● ACTIVITY
Look through the data below and extract, unchanged, the lines from the one that contains "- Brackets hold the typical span" to the one that contains "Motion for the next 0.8", both included.

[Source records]

====================

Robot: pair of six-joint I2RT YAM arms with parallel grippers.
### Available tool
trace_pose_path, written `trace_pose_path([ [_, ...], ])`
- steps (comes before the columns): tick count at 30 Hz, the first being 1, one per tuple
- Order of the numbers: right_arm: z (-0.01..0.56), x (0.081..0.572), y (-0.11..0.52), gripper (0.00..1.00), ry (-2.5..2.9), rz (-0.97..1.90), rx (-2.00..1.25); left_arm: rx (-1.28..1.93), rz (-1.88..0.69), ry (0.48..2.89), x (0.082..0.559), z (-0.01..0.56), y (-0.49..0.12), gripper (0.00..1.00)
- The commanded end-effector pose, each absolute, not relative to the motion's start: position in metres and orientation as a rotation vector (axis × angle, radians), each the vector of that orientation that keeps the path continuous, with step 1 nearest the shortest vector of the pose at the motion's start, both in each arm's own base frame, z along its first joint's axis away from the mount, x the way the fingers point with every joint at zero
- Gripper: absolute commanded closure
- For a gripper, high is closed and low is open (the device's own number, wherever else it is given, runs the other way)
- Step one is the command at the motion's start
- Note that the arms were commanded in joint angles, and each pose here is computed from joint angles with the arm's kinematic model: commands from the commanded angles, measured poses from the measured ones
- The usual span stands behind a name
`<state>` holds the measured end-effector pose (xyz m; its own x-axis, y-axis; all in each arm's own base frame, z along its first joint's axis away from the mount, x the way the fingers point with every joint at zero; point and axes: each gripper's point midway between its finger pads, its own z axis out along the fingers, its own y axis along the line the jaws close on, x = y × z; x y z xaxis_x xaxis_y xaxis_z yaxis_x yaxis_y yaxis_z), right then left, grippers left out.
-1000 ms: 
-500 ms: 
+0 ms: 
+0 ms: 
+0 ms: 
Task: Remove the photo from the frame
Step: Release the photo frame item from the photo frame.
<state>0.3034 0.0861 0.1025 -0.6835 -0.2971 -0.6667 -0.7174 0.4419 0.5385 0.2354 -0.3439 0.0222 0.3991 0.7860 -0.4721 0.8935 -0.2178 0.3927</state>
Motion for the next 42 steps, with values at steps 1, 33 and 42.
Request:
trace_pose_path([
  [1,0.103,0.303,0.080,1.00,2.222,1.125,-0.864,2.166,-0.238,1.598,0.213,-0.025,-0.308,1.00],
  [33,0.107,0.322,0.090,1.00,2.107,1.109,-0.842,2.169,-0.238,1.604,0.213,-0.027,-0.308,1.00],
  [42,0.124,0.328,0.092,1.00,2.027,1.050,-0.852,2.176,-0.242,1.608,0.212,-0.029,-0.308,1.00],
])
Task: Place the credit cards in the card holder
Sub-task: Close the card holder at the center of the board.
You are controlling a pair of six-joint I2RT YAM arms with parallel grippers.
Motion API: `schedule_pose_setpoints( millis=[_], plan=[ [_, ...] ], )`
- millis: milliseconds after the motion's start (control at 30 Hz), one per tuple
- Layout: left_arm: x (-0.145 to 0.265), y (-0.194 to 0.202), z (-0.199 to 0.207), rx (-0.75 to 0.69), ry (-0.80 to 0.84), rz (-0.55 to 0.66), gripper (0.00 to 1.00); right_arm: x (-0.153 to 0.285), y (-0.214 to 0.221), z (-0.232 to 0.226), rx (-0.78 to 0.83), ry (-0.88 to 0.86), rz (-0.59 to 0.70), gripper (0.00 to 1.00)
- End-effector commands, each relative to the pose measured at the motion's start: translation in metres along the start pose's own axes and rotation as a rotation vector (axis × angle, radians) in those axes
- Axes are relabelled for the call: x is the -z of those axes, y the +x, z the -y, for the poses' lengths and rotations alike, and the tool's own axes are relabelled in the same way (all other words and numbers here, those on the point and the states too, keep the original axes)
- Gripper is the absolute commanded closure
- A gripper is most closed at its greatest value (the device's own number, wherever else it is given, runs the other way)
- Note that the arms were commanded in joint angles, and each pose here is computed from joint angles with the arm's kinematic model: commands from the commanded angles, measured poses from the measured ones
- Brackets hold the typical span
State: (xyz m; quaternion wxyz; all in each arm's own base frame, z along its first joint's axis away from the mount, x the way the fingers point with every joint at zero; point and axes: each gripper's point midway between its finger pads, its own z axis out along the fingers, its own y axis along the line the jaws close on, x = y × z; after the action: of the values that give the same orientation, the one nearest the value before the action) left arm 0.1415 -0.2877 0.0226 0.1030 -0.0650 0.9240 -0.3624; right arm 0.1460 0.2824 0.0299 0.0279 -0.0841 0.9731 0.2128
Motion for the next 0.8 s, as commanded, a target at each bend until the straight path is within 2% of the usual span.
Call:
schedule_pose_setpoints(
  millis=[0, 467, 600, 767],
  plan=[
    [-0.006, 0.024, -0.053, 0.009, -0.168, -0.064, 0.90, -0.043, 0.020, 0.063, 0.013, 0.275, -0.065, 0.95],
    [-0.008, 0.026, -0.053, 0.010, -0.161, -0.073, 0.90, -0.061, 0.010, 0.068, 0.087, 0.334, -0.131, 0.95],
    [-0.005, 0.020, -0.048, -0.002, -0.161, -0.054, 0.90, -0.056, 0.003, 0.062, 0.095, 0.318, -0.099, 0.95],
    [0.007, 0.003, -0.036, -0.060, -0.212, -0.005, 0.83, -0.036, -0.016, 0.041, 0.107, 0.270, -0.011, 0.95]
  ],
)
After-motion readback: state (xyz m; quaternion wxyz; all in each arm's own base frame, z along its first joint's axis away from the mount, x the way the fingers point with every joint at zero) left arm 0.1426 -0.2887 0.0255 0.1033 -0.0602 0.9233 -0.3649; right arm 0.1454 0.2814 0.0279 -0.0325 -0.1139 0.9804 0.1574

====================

● SOLVED EXERCISE
- Brackets hold the typical span
State: (xyz m; quaternion wxyz; all in each arm's own base frame, z along its first joint's axis away from the mount, x the way the fingers point with every joint at zero; point and axes: each gripper's point midway between its finger pads, its own z axis out along the fingers, its own y axis along the line the jaws close on, x = y × z; after the action: of the values that give the same orientation, the one nearest the value before the action) left arm 0.1415 -0.2877 0.0226 0.1030 -0.0650 0.9240 -0.3624; right arm 0.1460 0.2824 0.0299 0.0279 -0.0841 0.9731 0.2128
Motion for the next 0.8 s, as commanded, a target at each bend until the straight path is within 2% of the usual span.

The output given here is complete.